Wieder ging die Tür auf, wieder sah er ein weißes Gesicht. Aber es schien ihm fremd, er konnte sich seiner kaum noch erinnern. Wie lange war das her, daß er mit ihr gesprochen hatte.
Sie fragte ihn, wie es ihm ginge.
Er gab ihr keine Antwort, er hörte nicht, was sie fragte, aber er versuchte krampfhaft, die Decke möglichst weit über seine verbundenen Beinstümpfe heraufzuziehen. Sie sollte nicht sehen, daß unterhalb seiner Knie ein Loch war, daß da alles zu Ende war. Er schämte sich. Die Scham war das einzige Gefühl, das ihm geblieben war.
Das junge Mädchen fragte ihn noch einmal. Als sie wieder keine Antwort bekam, drehte sie ihren Kopf weg.
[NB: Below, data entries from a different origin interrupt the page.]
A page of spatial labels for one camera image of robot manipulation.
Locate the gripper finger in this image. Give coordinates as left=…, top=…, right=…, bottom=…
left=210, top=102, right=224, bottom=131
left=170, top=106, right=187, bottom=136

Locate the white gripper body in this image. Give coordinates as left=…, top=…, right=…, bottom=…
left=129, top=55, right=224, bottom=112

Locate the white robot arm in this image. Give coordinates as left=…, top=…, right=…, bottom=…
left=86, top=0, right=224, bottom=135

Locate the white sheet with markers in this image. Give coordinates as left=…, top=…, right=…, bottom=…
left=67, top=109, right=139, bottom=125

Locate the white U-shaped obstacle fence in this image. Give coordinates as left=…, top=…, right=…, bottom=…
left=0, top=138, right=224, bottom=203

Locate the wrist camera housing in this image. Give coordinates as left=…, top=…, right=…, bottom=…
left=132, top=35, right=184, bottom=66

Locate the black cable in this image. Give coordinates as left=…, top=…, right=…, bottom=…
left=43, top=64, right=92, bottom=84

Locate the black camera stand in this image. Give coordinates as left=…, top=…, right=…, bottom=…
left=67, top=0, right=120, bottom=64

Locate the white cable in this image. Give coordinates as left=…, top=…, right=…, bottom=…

Eine Schwester kam herein, sie schloß lautlos die Tür, sie setzte sich mit einer Handarbeit an sein Bett. Und Jonathan fiel in einen unruhigen Halbschlummer, von den Nachwehen der Narkose betäubt.
Plötzlich schien es ihm, als wenn sich die Tapeten des Zimmers an einigen Stellen bewegten. Sie schienen leise hin und her zu zittern und sich aufzubauschen, als wenn dahinter jemand stände, der sich gegen sie anstemmte, um sie zu zerreißen. Und siehe da, mit einem Male zerrissen die Tapeten unten am Fußboden. Wie ein Haufe Ratten quollen darunter ganze Heerscharen kleiner winziger Männchen hervor, die bald das ganze Zimmer anfüllten. Jonathan wunderte sich, wie so viele von den Zwergen hinter der Tapete sich hatten verstecken können. Er schimpfte über die Unordnung im Krankenhause. Er wollte sich bei seiner Wärterin beschweren, aber als er sie an sein Bett winken wollte, sah er, daß sie nicht da war.